Logo Questions Linux Laravel Mysql Ubuntu Git Menu
 

Producer/consumer multithreading

Background

Lacking money for school, I am working night shifts at a tollbooth and using the Internet to teach myself some coding skills, hoping for a better job tomorrow or the online sale of some app I make. Long nights, few customers.

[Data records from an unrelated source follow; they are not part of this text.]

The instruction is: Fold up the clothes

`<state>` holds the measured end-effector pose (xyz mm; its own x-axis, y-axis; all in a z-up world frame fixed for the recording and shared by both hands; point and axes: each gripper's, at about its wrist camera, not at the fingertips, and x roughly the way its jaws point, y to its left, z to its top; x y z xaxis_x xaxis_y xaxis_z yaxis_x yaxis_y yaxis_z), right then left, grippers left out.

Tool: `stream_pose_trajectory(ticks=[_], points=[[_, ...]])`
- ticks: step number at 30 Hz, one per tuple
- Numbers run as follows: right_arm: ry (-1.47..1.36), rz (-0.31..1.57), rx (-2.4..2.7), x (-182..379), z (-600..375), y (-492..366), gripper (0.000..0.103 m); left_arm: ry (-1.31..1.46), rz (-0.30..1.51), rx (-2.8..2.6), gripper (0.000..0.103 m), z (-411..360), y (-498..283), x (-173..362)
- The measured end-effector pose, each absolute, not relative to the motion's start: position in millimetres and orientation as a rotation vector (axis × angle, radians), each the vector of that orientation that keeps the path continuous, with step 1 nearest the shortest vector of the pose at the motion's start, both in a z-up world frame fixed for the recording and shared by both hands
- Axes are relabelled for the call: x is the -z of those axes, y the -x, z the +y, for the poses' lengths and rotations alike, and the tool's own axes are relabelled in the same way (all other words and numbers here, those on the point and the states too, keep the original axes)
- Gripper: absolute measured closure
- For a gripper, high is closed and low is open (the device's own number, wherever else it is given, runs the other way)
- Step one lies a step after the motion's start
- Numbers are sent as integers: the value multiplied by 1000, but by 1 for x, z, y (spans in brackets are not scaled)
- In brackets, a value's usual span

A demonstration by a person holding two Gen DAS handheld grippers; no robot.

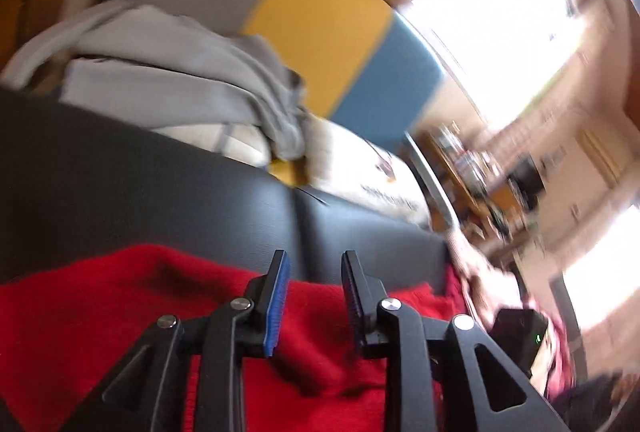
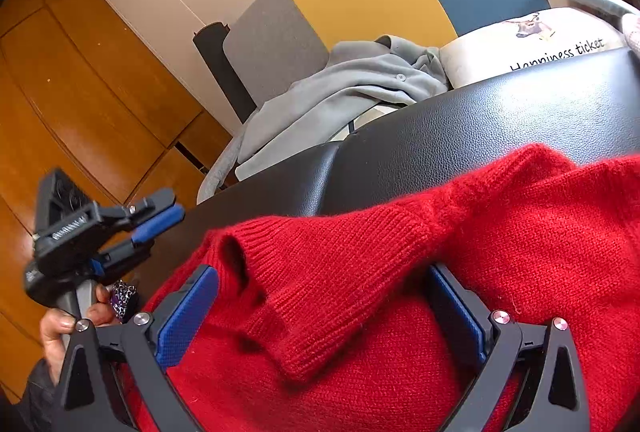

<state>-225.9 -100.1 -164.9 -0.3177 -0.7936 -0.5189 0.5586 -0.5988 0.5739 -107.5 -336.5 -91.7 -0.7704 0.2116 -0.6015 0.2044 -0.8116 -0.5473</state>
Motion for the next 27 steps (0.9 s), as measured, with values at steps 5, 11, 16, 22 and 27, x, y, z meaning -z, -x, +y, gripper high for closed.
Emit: stream_pose_trajectory(ticks=[5,11,16,22,27], points=[[-995,-410,1984,166,-95,228,0,1354,-653,-2800,78,-310,106,126],[-983,-452,1964,165,-91,228,0,1224,-570,-2880,77,-311,66,140],[-1042,-592,1918,155,-81,227,0,1169,-717,-2851,77,-323,55,144],[-1017,-842,1572,136,-116,206,0,1125,-837,-2810,79,-330,68,151],[-1177,-905,1522,158,-174,200,0,1121,-844,-2808,79,-329,72,152]])
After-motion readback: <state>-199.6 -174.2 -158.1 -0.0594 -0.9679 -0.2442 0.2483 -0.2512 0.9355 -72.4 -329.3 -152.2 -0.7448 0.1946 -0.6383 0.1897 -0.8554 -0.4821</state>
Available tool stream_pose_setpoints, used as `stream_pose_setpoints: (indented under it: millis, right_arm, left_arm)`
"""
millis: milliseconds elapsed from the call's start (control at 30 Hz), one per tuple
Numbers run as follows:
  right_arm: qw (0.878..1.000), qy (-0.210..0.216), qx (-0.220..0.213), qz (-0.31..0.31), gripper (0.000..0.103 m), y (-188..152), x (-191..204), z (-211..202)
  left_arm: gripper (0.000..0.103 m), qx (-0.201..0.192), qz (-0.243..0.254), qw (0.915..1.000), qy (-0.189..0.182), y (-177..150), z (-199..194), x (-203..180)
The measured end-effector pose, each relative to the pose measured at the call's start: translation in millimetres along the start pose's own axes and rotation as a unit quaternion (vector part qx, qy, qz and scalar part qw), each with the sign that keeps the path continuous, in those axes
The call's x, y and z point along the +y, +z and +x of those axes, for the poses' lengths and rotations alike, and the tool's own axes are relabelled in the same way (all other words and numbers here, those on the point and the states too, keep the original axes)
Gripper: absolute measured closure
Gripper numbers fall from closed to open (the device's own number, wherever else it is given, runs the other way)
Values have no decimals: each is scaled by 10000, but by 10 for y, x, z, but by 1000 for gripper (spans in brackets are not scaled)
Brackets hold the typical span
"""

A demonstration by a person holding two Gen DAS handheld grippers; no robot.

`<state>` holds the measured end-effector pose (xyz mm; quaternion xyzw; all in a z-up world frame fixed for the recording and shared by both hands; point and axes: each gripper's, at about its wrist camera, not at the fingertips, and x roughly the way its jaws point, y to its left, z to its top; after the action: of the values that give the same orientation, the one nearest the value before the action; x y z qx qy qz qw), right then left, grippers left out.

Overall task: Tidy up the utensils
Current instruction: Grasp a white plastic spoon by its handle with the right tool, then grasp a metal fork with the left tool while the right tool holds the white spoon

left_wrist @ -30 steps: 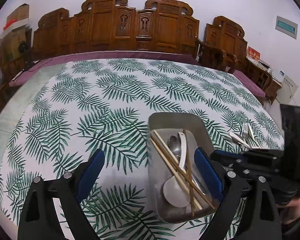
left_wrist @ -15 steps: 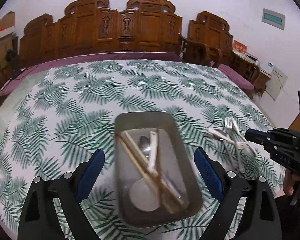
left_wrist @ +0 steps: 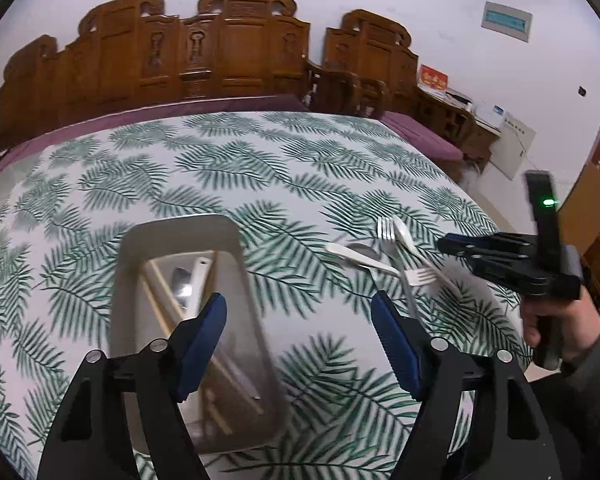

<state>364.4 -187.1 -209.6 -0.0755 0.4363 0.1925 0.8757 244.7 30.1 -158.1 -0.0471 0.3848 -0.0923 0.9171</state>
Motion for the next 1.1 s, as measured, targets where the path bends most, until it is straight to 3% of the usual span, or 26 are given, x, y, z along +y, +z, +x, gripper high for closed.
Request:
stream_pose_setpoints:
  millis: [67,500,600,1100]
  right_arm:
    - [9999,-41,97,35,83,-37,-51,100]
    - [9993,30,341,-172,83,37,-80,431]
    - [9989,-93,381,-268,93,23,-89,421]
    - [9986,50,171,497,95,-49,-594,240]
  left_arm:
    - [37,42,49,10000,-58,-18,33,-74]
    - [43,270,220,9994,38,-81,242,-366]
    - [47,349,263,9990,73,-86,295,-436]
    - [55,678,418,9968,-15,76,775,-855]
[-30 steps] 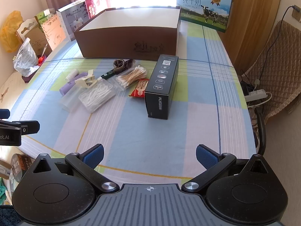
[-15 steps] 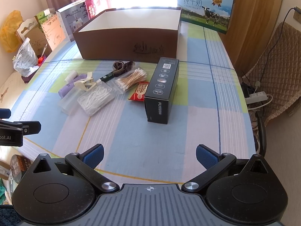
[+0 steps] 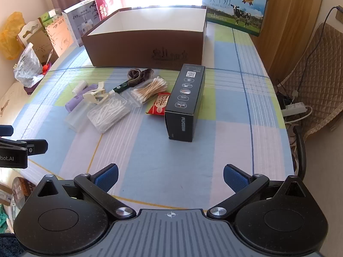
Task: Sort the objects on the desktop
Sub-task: 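Move both tools toward the clear cup and the black box, then close the left gripper on the clear plastic cup while the right gripper grasps the black box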
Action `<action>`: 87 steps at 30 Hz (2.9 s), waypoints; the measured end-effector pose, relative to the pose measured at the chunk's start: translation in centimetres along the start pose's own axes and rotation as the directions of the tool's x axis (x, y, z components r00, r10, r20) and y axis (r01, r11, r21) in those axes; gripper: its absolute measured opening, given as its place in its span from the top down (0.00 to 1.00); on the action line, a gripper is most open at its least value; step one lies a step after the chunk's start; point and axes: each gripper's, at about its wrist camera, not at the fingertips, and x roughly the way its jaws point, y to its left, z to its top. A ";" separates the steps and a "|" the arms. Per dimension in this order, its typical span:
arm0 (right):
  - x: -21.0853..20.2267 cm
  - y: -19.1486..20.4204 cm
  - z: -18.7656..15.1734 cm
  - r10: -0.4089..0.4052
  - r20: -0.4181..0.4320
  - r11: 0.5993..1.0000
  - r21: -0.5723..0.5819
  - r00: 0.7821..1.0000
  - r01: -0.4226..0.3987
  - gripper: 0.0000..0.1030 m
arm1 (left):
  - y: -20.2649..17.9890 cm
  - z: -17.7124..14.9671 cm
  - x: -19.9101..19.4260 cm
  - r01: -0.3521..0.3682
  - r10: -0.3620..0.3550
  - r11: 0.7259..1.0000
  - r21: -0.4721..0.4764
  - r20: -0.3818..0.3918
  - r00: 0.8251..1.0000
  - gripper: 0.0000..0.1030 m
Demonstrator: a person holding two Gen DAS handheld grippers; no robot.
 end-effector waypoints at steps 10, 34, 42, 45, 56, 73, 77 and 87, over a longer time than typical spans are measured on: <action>0.7 -0.1 0.6 -0.002 -0.009 1.000 0.011 1.000 0.002 0.02 | 0.3 0.6 0.5 0.002 -0.002 1.000 0.005 -0.003 1.000 0.01; 3.6 -0.9 2.6 -0.040 -0.003 0.997 0.068 0.999 0.040 0.02 | 2.8 3.3 5.6 0.068 -0.070 0.994 0.084 0.018 0.997 0.07; 4.8 -0.9 3.3 -0.055 -0.009 0.994 0.093 0.998 0.055 0.02 | 3.1 4.3 8.2 0.089 -0.087 0.990 0.114 -0.018 0.996 0.11; 5.3 -1.0 3.6 -0.069 -0.017 0.992 0.109 0.998 0.070 0.02 | 3.3 4.6 9.2 0.101 -0.097 0.987 0.122 -0.033 0.995 0.12; 5.7 -2.5 4.0 -0.111 -0.021 0.973 0.201 0.994 0.113 0.02 | 3.5 5.5 12.7 0.172 -0.156 0.970 0.170 -0.104 0.982 0.44; 5.6 -2.7 4.9 -0.126 0.018 0.965 0.235 0.992 0.118 0.02 | 2.4 6.7 15.9 0.204 -0.177 0.958 0.202 -0.143 0.974 0.53; 6.2 -2.5 5.6 -0.126 0.031 0.967 0.228 0.992 0.115 0.02 | 2.6 6.2 15.6 0.186 -0.160 0.960 0.207 -0.139 0.977 0.54; 9.2 -2.2 8.4 -0.139 0.070 0.979 0.159 0.988 0.127 0.17 | 5.3 4.8 13.7 0.154 -0.132 0.973 0.170 -0.133 0.982 0.54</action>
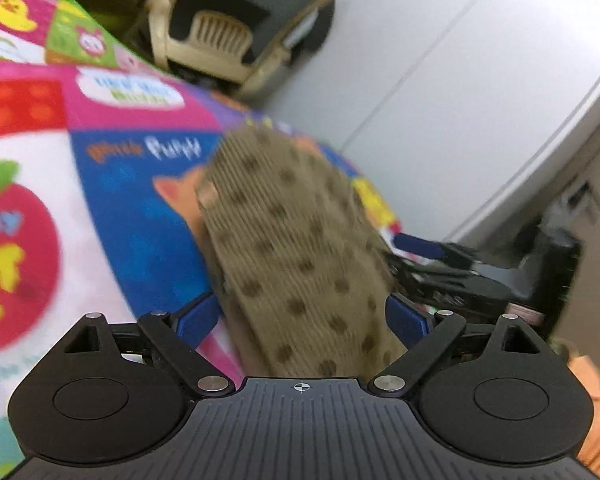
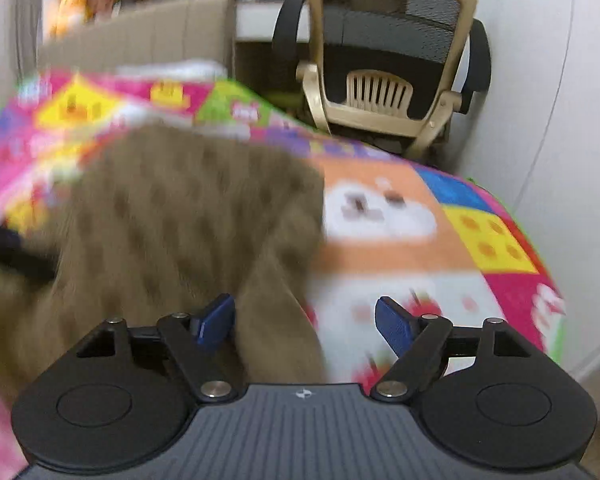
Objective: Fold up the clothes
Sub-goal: 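Fold the dress edge over with the right gripper beside the left gripper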
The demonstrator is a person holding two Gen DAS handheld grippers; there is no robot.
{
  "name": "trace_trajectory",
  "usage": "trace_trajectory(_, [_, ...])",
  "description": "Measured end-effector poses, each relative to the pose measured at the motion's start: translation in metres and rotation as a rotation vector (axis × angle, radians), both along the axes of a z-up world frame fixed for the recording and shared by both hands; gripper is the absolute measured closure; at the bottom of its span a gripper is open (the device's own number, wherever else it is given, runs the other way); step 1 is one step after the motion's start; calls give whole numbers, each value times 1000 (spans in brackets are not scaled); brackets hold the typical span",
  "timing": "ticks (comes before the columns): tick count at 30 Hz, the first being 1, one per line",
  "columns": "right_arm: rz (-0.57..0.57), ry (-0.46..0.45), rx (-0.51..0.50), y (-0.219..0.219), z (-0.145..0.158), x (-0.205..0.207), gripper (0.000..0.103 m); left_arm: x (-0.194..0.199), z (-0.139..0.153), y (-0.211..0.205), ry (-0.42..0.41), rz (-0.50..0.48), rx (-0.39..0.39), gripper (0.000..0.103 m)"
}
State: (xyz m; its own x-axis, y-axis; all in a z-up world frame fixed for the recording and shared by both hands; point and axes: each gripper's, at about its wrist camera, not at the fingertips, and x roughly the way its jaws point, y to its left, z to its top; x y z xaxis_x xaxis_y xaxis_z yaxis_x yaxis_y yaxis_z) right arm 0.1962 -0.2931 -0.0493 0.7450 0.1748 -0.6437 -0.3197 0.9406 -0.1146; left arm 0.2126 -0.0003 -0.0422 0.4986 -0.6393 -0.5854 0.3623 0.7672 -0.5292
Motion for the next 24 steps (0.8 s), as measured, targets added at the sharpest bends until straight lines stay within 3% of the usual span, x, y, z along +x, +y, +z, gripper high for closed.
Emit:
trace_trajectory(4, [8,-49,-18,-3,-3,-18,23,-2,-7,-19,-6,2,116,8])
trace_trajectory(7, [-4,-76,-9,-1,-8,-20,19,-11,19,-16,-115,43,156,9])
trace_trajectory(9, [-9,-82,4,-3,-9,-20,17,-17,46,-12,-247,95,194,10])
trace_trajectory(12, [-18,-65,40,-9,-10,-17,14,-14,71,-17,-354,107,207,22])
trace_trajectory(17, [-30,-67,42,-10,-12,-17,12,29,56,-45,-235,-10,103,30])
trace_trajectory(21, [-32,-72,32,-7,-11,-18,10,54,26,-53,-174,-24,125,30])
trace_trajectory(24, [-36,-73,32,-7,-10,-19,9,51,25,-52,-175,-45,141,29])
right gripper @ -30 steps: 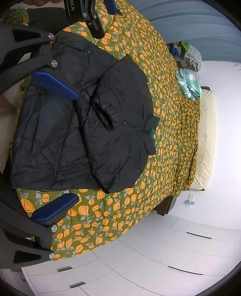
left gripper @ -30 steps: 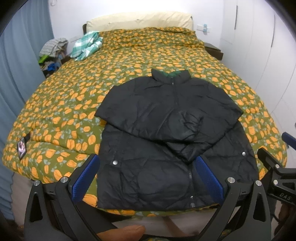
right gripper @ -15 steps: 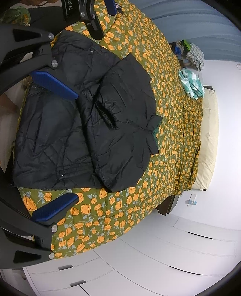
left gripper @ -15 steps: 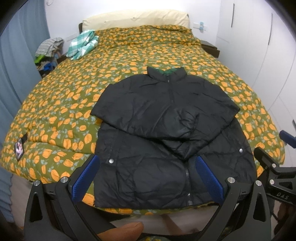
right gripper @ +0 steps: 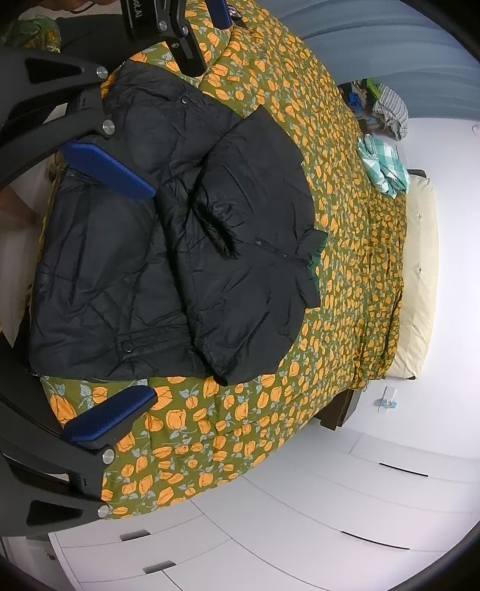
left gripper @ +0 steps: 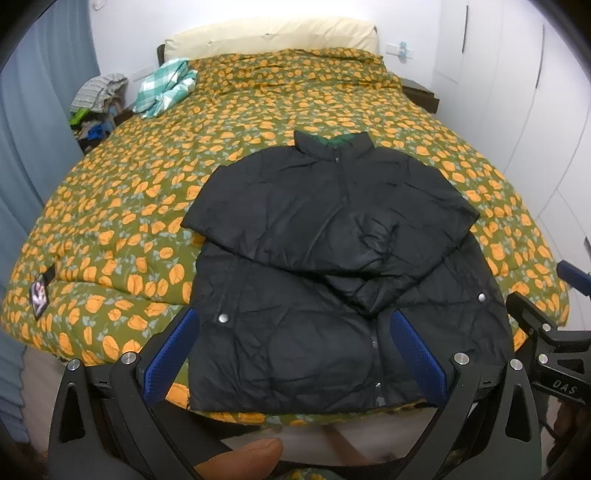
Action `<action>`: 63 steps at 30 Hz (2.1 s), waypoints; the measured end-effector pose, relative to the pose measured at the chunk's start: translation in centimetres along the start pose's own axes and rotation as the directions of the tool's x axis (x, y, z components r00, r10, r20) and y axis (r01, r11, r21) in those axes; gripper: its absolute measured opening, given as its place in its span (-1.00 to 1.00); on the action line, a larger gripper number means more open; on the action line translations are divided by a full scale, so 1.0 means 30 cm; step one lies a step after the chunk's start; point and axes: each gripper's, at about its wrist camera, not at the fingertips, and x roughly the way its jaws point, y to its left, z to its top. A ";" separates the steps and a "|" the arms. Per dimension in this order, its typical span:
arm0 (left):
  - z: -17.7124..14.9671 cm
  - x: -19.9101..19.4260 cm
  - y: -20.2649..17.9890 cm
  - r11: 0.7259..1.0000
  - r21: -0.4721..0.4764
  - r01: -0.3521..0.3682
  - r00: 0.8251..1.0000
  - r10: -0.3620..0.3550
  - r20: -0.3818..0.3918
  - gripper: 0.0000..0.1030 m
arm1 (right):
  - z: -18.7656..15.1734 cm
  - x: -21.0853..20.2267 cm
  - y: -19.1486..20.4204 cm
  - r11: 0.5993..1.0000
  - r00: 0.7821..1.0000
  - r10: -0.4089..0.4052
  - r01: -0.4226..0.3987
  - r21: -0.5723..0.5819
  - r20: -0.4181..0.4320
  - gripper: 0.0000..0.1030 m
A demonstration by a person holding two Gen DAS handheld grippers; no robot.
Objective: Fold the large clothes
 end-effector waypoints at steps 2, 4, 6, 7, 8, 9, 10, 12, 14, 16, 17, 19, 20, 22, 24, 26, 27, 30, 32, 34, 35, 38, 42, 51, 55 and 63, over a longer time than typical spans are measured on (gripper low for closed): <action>0.000 -0.001 -0.001 1.000 0.002 0.002 1.000 -0.002 0.001 0.99 | -0.001 -0.001 0.001 1.000 1.000 -0.002 0.002 -0.001 0.000 1.00; -0.001 0.000 -0.001 1.000 0.003 0.005 1.000 -0.005 0.000 0.99 | -0.003 0.000 0.000 1.000 1.000 -0.002 0.002 0.000 0.000 1.00; -0.001 0.002 0.000 1.000 0.003 0.007 1.000 -0.007 -0.003 0.99 | -0.005 0.001 0.001 1.000 1.000 -0.002 0.002 0.001 -0.001 1.00; -0.001 0.003 0.000 1.000 0.003 0.007 1.000 -0.007 -0.004 0.99 | -0.006 0.001 0.002 1.000 1.000 -0.001 0.001 0.001 -0.001 1.00; -0.001 0.003 0.002 1.000 0.002 0.007 1.000 -0.007 -0.005 0.99 | -0.006 0.001 0.002 1.000 1.000 -0.002 0.002 0.001 0.000 1.00; -0.001 0.003 0.000 1.000 0.003 0.007 1.000 -0.007 -0.004 0.99 | -0.006 0.002 0.003 1.000 1.000 -0.003 0.003 0.001 -0.001 1.00; -0.001 0.004 0.000 1.000 0.003 0.007 1.000 -0.007 -0.005 0.99 | -0.005 0.001 0.000 1.000 1.000 -0.001 0.001 0.001 0.000 1.00; 0.000 0.006 -0.001 1.000 0.004 0.008 1.000 -0.008 -0.006 0.99 | -0.004 0.002 0.001 1.000 1.000 -0.002 0.002 -0.001 0.000 1.00; -0.001 0.006 -0.002 1.000 0.007 0.007 1.000 -0.007 -0.006 0.99 | -0.005 0.002 0.001 1.000 1.000 -0.002 0.002 -0.001 -0.001 1.00; 0.000 0.007 -0.001 1.000 0.007 0.008 1.000 -0.008 -0.005 0.99 | -0.004 0.002 0.000 1.000 1.000 -0.002 0.002 0.001 -0.002 1.00; -0.001 0.007 -0.002 1.000 0.009 0.009 1.000 -0.009 -0.005 0.99 | -0.004 0.004 0.002 1.000 1.000 -0.002 0.002 0.002 -0.003 1.00; -0.002 0.008 -0.006 1.000 0.010 0.009 1.000 -0.008 -0.005 0.99 | -0.004 0.005 0.001 1.000 1.000 -0.003 0.003 0.002 -0.003 1.00; -0.002 0.008 -0.007 1.000 0.009 0.009 1.000 -0.009 -0.005 0.99 | -0.005 0.005 0.002 1.000 1.000 -0.003 0.003 0.002 -0.003 1.00; -0.003 0.009 -0.008 1.000 0.010 0.012 1.000 -0.012 -0.006 0.99 | -0.005 0.005 0.001 1.000 1.000 -0.002 0.002 0.003 -0.004 1.00; -0.004 0.012 -0.013 1.000 0.012 0.015 1.000 -0.015 -0.009 0.99 | -0.005 0.004 0.001 1.000 1.000 -0.003 0.003 0.003 -0.003 1.00; -0.007 0.016 -0.016 1.000 0.015 0.017 1.000 -0.017 -0.014 0.99 | -0.003 0.009 0.001 1.000 1.000 -0.002 0.002 0.007 -0.003 1.00; -0.006 0.016 -0.014 1.000 0.017 0.018 1.000 -0.017 -0.015 0.99 | -0.002 0.011 0.001 1.000 1.000 -0.001 0.001 0.009 -0.002 1.00; -0.008 0.015 -0.006 1.000 0.013 0.018 1.000 -0.017 -0.015 0.99 | -0.003 0.016 0.003 1.000 1.000 0.001 -0.001 0.011 -0.002 1.00; -0.008 0.016 -0.004 1.000 0.010 0.020 1.000 -0.020 -0.018 0.99 | -0.001 0.017 0.004 1.000 1.000 0.001 -0.001 0.010 -0.003 1.00; -0.007 0.017 -0.006 1.000 0.011 0.025 0.999 -0.025 -0.020 0.99 | -0.002 0.018 0.005 1.000 1.000 -0.001 0.001 0.008 -0.002 1.00; -0.006 0.018 -0.008 1.000 0.013 0.028 0.999 -0.028 -0.021 0.99 | -0.002 0.017 0.004 1.000 1.000 -0.001 0.001 0.010 -0.001 1.00; -0.006 0.016 -0.020 0.999 0.029 0.027 0.999 -0.027 -0.020 0.99 | -0.001 0.022 0.000 1.000 1.000 -0.003 0.003 0.017 0.004 1.00; -0.005 0.009 -0.021 0.999 0.036 0.024 1.000 -0.024 -0.009 0.99 | -0.001 0.027 -0.005 1.000 1.000 0.004 -0.004 0.023 -0.003 1.00; -0.005 0.020 -0.031 0.998 0.044 0.039 0.999 -0.038 -0.026 0.99 | -0.003 0.027 0.002 1.000 1.000 0.008 -0.008 0.014 -0.003 1.00; -0.004 0.023 -0.032 0.998 0.047 0.041 0.999 -0.040 -0.032 0.99 | -0.004 0.027 0.003 1.000 1.000 0.009 -0.009 0.013 -0.003 1.00; -0.002 0.025 -0.037 0.998 0.052 0.044 0.999 -0.043 -0.027 0.99 | -0.004 0.023 0.005 1.000 1.000 0.004 -0.004 0.014 0.010 1.00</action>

I am tackling multithreading as a topic as I encounter a lot of code in literature (e.g. Android SDK) which uses it, but I still find it obscure.

Spirit

My approach at this point is: try to code the most basic multithreading example I can think of, bang my head against the wall a little, and see if I can stretch my brain into accomodating some novel way of thinking. I am exposing myself to my limits to hopefully surpass them. Feel free to criticise wildly, to the point of nitpicking, and point out better ways of doing what I am trying to do.

Objective

  • Get some advice on how to do the above, based on my efforts so far (code provided)

The exercise

Here's the scope I define:

Definition

Create two classes which work in tandem on the production of data objects and consumption thereof. One Thread creates objects and delivers them to a shared space for the other to pick up and consume. Let's call the producing thread Producer, the consuming thread Consumer and the shared space SharedSpace. The act of producting objects for consumption by the other could be assimilated by means of analogy to this scenario:

`Producer`    (a busy mum making chocolate-covered cakes for his child, up to a limit)
`Consumer`    (a hungry child waiting to eat all cakes the mum makes, until told to stop)
`SharedSpace` (a kitchen table on which the cakes are put as soon as they become ready)
`dataValue`   (a chocolate-dripping cake which MUST be eaten immediately or else...)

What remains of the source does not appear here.